3.6: Identifying academic outcomes for RCT students and pivoting wide the data frame using Term as an identifier

We used the MasterSheet which had the link between Participant_IDs and Admission_Number and joined it with the pivoted dataset from the step above. The resulting data set included only those students who were part of the RCT conducted by Shamiri.

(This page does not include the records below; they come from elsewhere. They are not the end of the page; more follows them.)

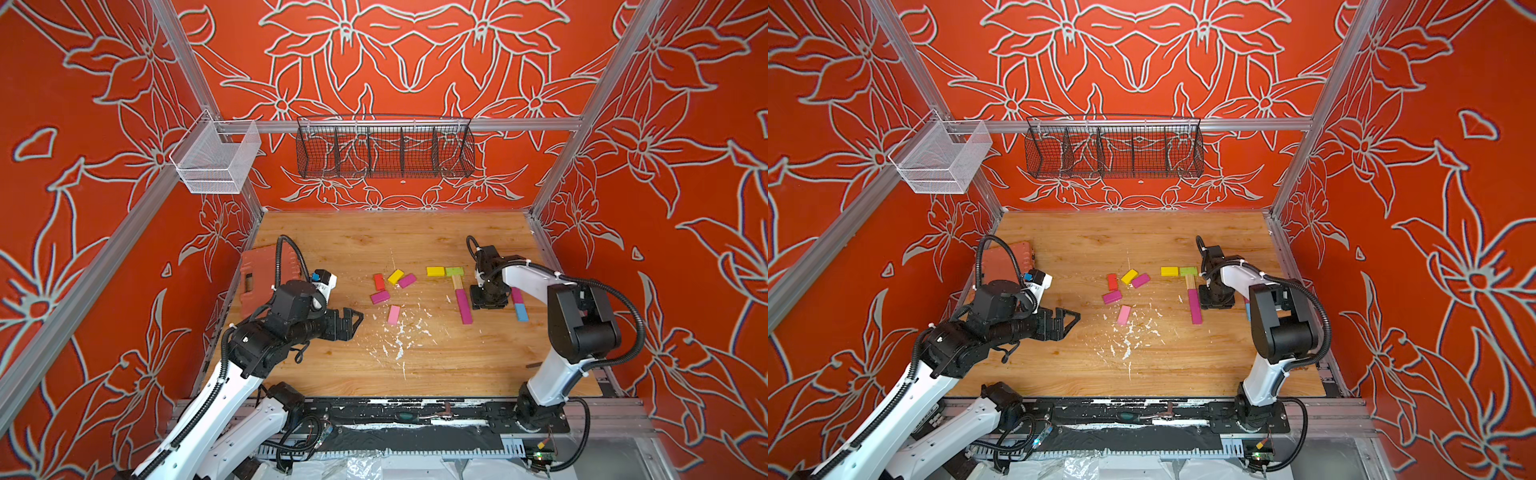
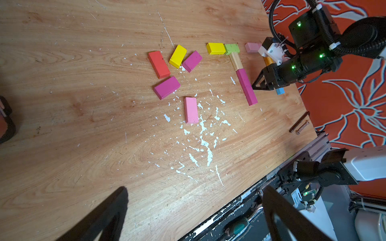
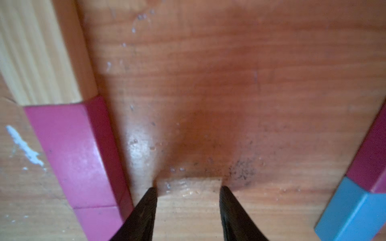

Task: Assemble the number 7 with building blocks
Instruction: Adjust the building block at the center of the board.

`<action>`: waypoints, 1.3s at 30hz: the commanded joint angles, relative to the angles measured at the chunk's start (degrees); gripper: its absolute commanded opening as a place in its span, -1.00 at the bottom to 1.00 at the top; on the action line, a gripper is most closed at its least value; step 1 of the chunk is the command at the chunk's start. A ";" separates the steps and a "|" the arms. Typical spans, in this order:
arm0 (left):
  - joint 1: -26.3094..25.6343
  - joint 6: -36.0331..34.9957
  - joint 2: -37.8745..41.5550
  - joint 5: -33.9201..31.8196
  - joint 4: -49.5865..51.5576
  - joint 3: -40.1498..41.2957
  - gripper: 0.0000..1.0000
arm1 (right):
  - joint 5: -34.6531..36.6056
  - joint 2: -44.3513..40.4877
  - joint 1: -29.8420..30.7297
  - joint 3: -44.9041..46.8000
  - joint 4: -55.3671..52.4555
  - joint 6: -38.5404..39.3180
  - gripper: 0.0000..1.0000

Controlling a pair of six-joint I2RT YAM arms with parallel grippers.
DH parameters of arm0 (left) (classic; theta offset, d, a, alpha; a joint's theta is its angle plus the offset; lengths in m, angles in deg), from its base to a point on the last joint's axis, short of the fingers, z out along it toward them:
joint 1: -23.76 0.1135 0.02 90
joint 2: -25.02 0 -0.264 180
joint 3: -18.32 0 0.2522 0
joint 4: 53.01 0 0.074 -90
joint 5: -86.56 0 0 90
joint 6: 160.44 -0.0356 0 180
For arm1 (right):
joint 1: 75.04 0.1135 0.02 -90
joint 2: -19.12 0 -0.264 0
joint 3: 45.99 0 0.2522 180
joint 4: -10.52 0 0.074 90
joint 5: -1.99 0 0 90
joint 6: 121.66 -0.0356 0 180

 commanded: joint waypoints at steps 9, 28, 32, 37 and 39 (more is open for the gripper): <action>0.43 -0.12 0.89 0.02 -0.65 0.77 0.95 | 0.14 1.98 -0.27 -6.55 -0.13 1.04 0.04; 0.43 0.01 1.18 -2.18 -0.13 0.61 0.95 | 1.89 20.76 -1.23 -31.87 -4.99 3.64 -0.46; 0.43 -0.13 0.63 -2.00 -0.03 0.49 0.95 | 1.36 22.66 -1.45 -33.30 -4.82 4.49 -0.45; 0.43 -0.06 0.46 -2.07 -0.12 0.52 0.95 | -0.84 23.18 -1.48 -32.61 -2.53 5.98 -0.43; 0.43 -0.08 0.45 -2.12 -0.16 0.49 0.95 | -0.84 23.88 -1.46 -33.04 -2.61 6.30 -0.42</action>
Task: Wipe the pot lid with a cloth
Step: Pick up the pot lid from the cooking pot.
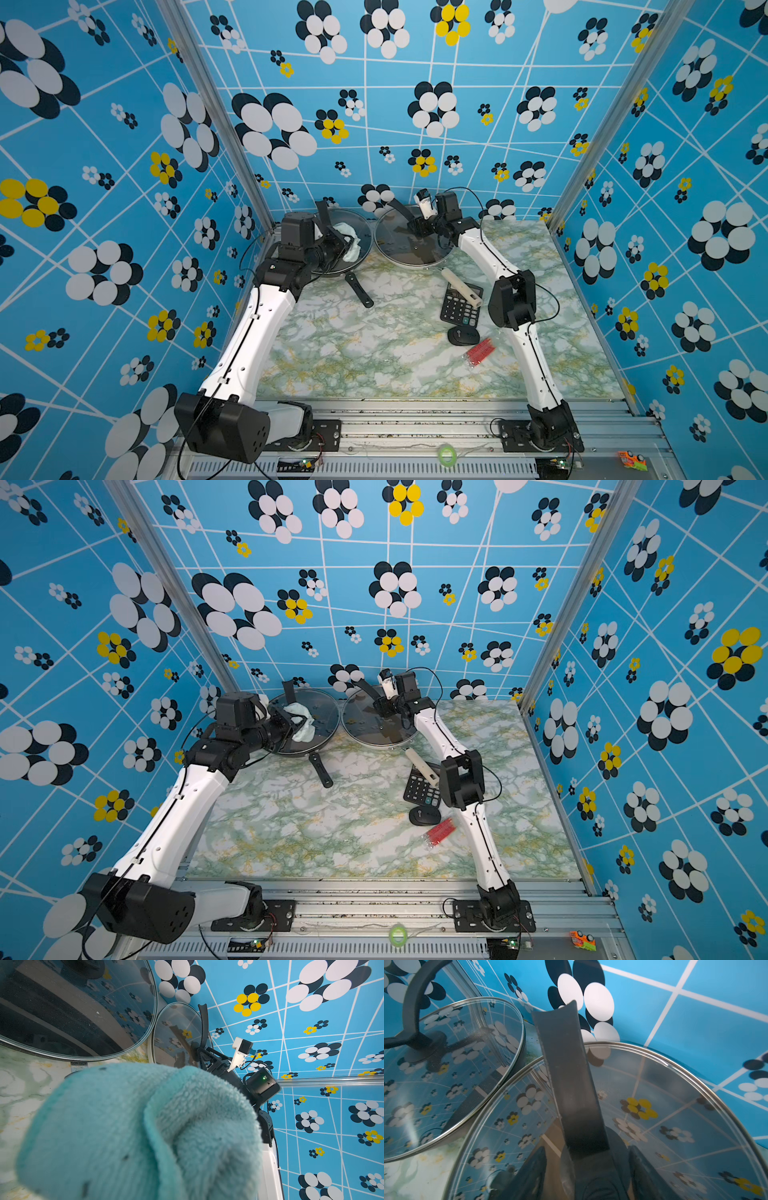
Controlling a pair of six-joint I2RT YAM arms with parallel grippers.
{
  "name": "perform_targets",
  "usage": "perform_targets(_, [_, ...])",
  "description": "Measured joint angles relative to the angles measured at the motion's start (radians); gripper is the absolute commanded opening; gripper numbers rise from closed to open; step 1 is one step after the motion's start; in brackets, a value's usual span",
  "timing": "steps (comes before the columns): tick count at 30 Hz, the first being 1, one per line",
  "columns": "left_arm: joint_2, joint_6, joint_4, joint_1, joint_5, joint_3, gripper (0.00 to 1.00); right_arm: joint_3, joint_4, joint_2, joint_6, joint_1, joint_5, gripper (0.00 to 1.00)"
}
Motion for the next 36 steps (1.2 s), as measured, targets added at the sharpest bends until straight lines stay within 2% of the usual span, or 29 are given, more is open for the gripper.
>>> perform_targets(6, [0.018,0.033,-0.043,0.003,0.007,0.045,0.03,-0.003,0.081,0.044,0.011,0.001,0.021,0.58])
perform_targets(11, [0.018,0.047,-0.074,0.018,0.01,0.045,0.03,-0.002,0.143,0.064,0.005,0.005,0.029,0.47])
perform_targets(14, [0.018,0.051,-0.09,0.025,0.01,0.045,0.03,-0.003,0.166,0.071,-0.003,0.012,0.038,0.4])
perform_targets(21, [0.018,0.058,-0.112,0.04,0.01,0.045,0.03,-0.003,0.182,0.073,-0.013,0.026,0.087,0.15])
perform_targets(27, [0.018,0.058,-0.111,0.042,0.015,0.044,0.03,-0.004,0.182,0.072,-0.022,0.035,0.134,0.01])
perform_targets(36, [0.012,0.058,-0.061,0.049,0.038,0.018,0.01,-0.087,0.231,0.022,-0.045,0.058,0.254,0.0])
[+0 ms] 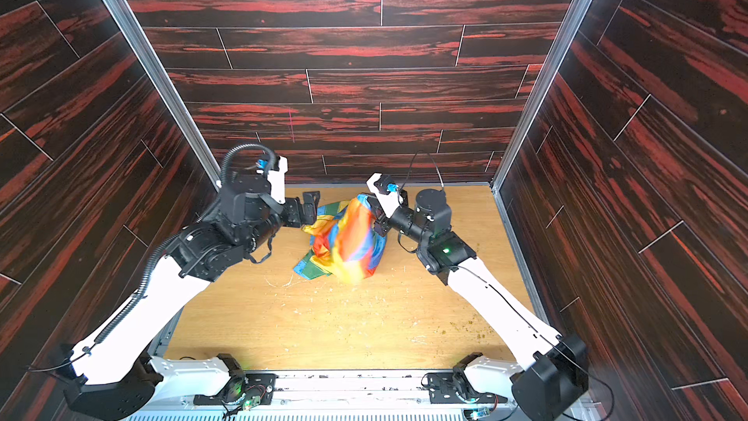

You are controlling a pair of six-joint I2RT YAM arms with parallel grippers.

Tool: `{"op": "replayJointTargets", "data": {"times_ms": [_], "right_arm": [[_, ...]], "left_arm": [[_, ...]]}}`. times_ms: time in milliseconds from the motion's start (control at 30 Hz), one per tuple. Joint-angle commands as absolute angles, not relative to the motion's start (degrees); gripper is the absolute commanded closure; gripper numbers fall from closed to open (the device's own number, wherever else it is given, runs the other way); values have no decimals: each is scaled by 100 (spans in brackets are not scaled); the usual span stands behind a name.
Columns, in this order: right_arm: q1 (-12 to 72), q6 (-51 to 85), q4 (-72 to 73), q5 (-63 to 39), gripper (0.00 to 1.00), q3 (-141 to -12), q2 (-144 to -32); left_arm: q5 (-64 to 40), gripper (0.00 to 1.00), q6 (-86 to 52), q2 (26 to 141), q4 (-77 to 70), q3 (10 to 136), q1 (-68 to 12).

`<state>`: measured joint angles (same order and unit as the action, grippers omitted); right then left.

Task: Unzip the jacket
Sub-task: Flatten out the jacket at the center of the board.

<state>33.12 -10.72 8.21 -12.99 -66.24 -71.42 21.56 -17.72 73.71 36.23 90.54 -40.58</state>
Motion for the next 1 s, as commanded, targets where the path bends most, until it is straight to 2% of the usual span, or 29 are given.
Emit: {"op": "replayJointTargets", "data": {"times_ms": [0, 100, 167, 300, 433, 633, 767, 967], "right_arm": [[3311, -1196, 342, -1294, 100, -6846, -7029], [3309, -1218, -5, -968, 100, -6987, -7047], [3305, -1155, -153, -745, 100, -7134, -7003], [3311, -754, -634, -93, 100, -7856, -6948], [3312, -439, -1079, 427, 100, -8846, -6953], [3306, -63, -1514, 152, 100, -9908, -6909], [3309, 155, -1940, 202, 100, -10433, -6881], [3313, 129, -2499, 463, 100, -10975, -6796]], "left_arm": [[2328, 0, -1457, 7169, 3555, 8501, -4061], [2255, 0, -1481, 6715, 3100, 7570, -4066], [1525, 0, -1104, 6182, 2516, 6618, -4065], [232, 0, -59, 4933, 438, 4034, -4078], [19, 0, 532, 4391, -772, 2657, -4087], [653, 0, 1072, 5641, -1913, 3031, -4087], [1155, 0, 1173, 6961, -2356, 4091, -4087], [1184, 0, 853, 7893, -3626, 4816, -4045]]}}
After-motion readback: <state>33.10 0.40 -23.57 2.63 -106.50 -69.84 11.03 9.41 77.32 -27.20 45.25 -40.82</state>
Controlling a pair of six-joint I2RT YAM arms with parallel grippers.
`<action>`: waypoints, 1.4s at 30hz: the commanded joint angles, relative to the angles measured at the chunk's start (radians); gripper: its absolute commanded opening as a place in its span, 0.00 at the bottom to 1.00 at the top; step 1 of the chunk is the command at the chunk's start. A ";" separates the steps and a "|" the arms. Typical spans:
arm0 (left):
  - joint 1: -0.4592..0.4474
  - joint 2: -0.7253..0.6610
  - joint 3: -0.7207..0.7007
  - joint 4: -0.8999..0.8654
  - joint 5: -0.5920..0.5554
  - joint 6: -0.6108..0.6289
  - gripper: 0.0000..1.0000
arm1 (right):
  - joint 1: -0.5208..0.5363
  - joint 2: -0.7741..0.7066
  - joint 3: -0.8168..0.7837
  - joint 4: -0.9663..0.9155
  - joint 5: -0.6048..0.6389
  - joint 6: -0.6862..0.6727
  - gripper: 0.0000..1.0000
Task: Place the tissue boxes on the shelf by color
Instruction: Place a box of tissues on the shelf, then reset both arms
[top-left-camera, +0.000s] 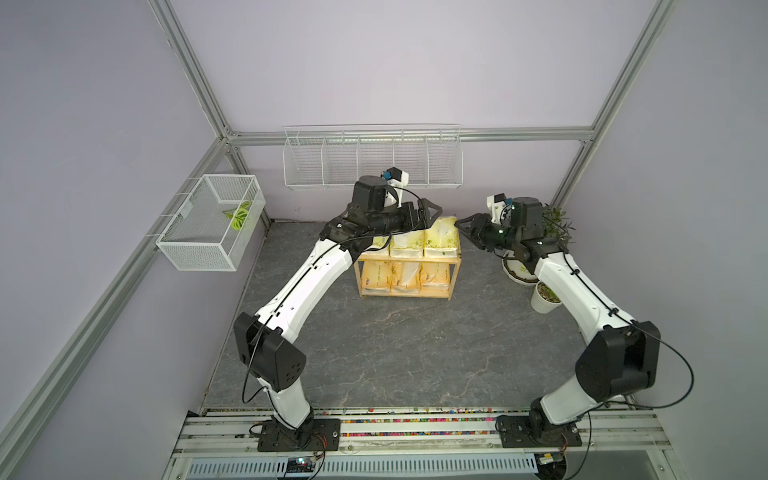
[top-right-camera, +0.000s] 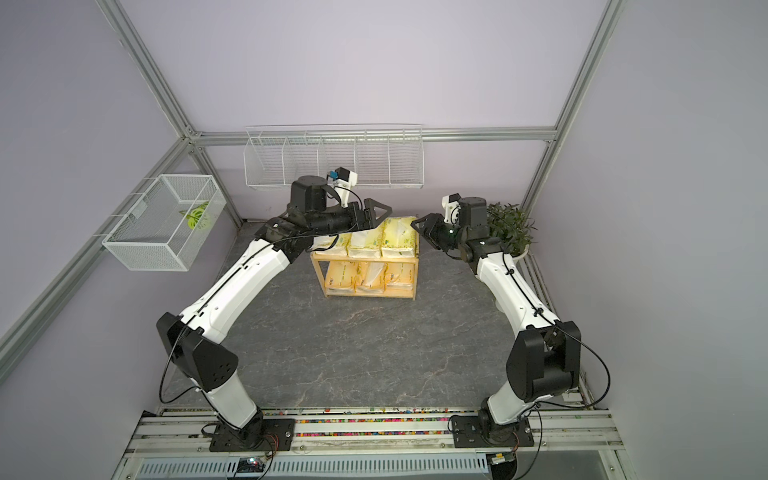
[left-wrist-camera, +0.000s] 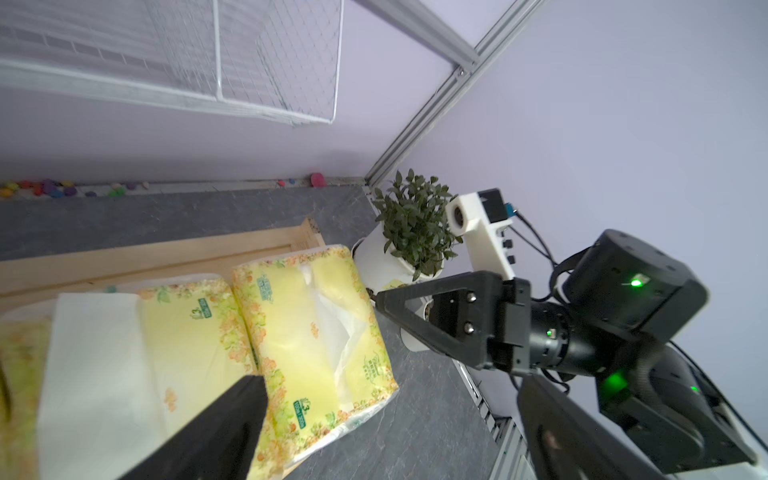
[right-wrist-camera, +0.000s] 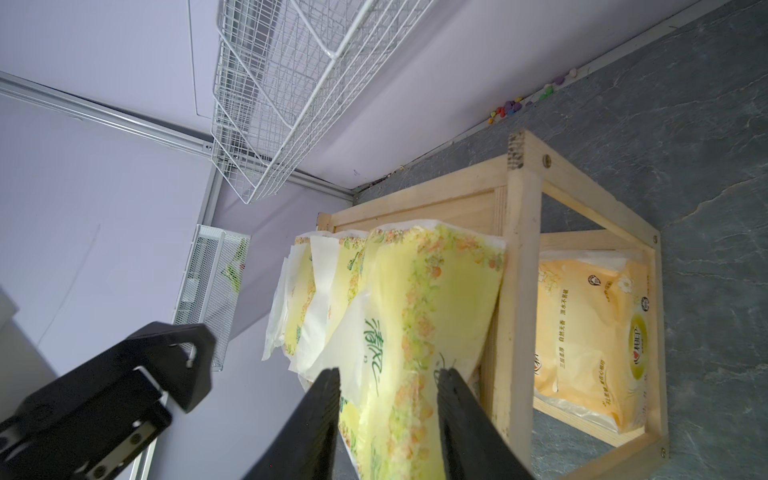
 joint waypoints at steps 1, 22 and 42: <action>0.005 -0.061 -0.029 -0.005 -0.065 0.025 1.00 | 0.006 0.032 0.034 0.002 -0.019 -0.004 0.44; 0.008 -0.254 -0.220 0.014 -0.134 0.010 1.00 | 0.008 0.008 0.099 -0.093 0.034 -0.079 0.67; 0.045 -0.565 -0.509 -0.061 -0.776 0.240 1.00 | -0.096 -0.384 -0.138 -0.325 0.270 -0.378 0.80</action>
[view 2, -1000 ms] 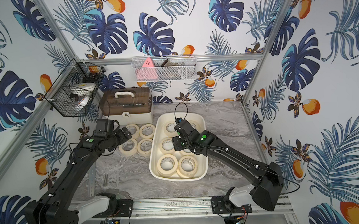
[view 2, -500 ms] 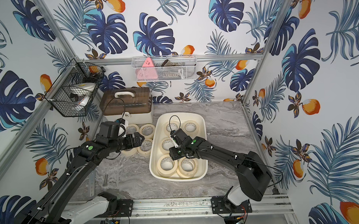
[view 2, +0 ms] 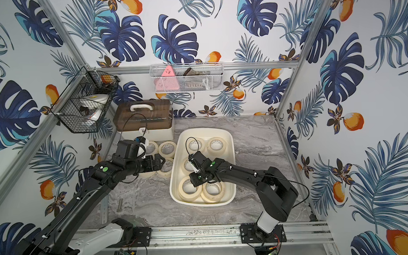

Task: Take out the art tape in the storage box
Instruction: Pick up the art tape from the storage box.

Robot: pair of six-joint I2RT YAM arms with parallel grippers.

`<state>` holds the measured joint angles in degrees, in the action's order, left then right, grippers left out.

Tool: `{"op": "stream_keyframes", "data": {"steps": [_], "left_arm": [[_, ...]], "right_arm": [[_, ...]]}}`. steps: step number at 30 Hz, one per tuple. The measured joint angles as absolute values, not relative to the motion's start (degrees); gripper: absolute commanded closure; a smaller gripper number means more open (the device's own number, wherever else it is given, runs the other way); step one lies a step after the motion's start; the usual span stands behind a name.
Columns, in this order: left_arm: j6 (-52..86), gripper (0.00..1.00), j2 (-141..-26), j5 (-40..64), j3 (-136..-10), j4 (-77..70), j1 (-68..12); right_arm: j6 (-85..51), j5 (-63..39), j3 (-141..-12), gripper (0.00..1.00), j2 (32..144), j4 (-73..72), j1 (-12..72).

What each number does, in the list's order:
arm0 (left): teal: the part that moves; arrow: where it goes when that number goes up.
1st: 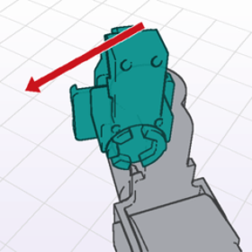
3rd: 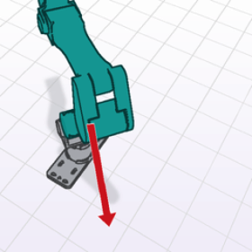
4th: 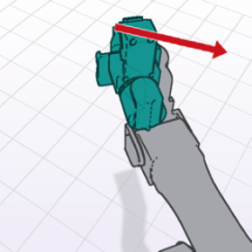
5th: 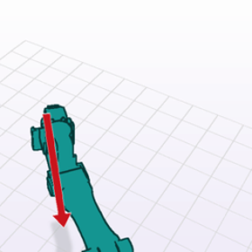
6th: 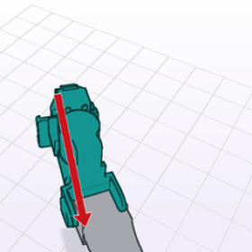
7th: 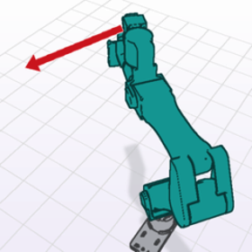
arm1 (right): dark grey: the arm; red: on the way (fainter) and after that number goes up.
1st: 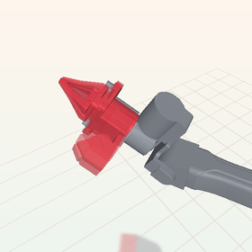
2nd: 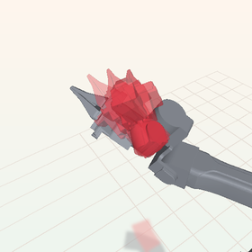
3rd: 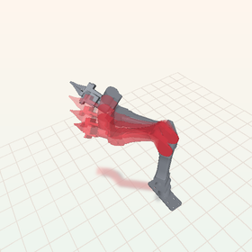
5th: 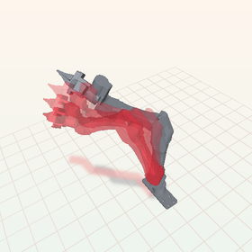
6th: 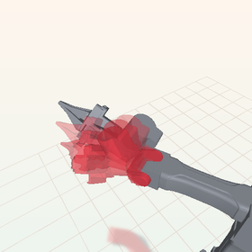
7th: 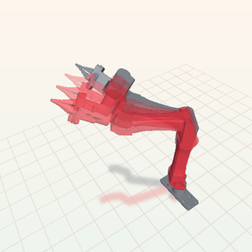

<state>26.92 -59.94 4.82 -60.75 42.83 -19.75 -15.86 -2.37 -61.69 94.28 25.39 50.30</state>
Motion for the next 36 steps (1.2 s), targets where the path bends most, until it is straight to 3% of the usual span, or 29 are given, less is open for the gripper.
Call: {"op": "stream_keyframes", "data": {"steps": [19, 36], "left_arm": [[26.85, 0.07, -59.79, 4.45, -60.75, 42.87, -20.18], [25.34, 0.17, -61.56, -1.63, -64.71, 44.18, -27.51]], "right_arm": [[-14.11, -0.25, -64.84, 0.91, 94.98, 29.12, 50.41], [-22.39, 10.59, -79.02, 0.94, 94.72, 38.33, 50.43]]}}
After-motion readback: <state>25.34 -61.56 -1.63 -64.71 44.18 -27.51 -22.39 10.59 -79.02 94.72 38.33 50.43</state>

The current data frame was in the format of:

Admission_Number Form Term Sub1 Sub2
12345 F1 T1 80 60
12345 F1 T2 90 70
12345 F1 T3 70 100

We had to pivot it by Term to create the following type of format:

Admission_Number Form T1_Sub1 T1_Sub2 T2_Sub1 T2_Sub2 T3_Sub1 T3_Sub2
12345 F1 80 60 90 70 70 100

We did this as each Participant_ID needed to have a unique entry for the regressions analysis.

Now since we had the entire data purely numeric, we were able to convert all the character data types into numeric for the regression analysis.

Once the pivoted data set was ready, for all the subject scores, average marks, etc. we demeaned the data set. This was done to ensure that we remove any inconsistencies across the schools and individual effects which may impact the regression results.

# Select only Participant_ID and Admission_Number from Mastersheet
mastersheet_reduced <- MasterSheet %>%
  select(Participant_ID, Admission_Number, School_ID)

final <- mastersheet_reduced %>%
  left_join(cleaned_df, by = c("School_ID", "Admission_Number"), relationship = "many-to-many")


final$Data_Avail <- apply(final[, 3:33], 1, function(row) {
  if (all(is.na(row))) {
    return(0)
  } else {
    return(1)
  }
})


# Define the columns to process
columns_to_process <- c("ENG", "KIS", "MAT", "BIO", "PHY", "CHE", "HIS", "GEO", "CRE", 
                         "HSC", "AGR", "MW", "FRE", "COM", "BST", "KCPE", "CS", "DD", "KSL")

# Function to keep only the part before the first space
clean_column <- function(column) {
  # Split each value by space and keep the first part
  return(sapply(column, function(x) {
    parts <- strsplit(as.character(x), " ")[[1]]
    if (length(parts) > 0) {
      return(parts[1])
    } else {
      return(NA)
    }
  }))
}

# Apply the cleaning function to the specified columns in the final dataframe
final <- final %>%
  mutate(across(all_of(columns_to_process), ~ clean_column(.)))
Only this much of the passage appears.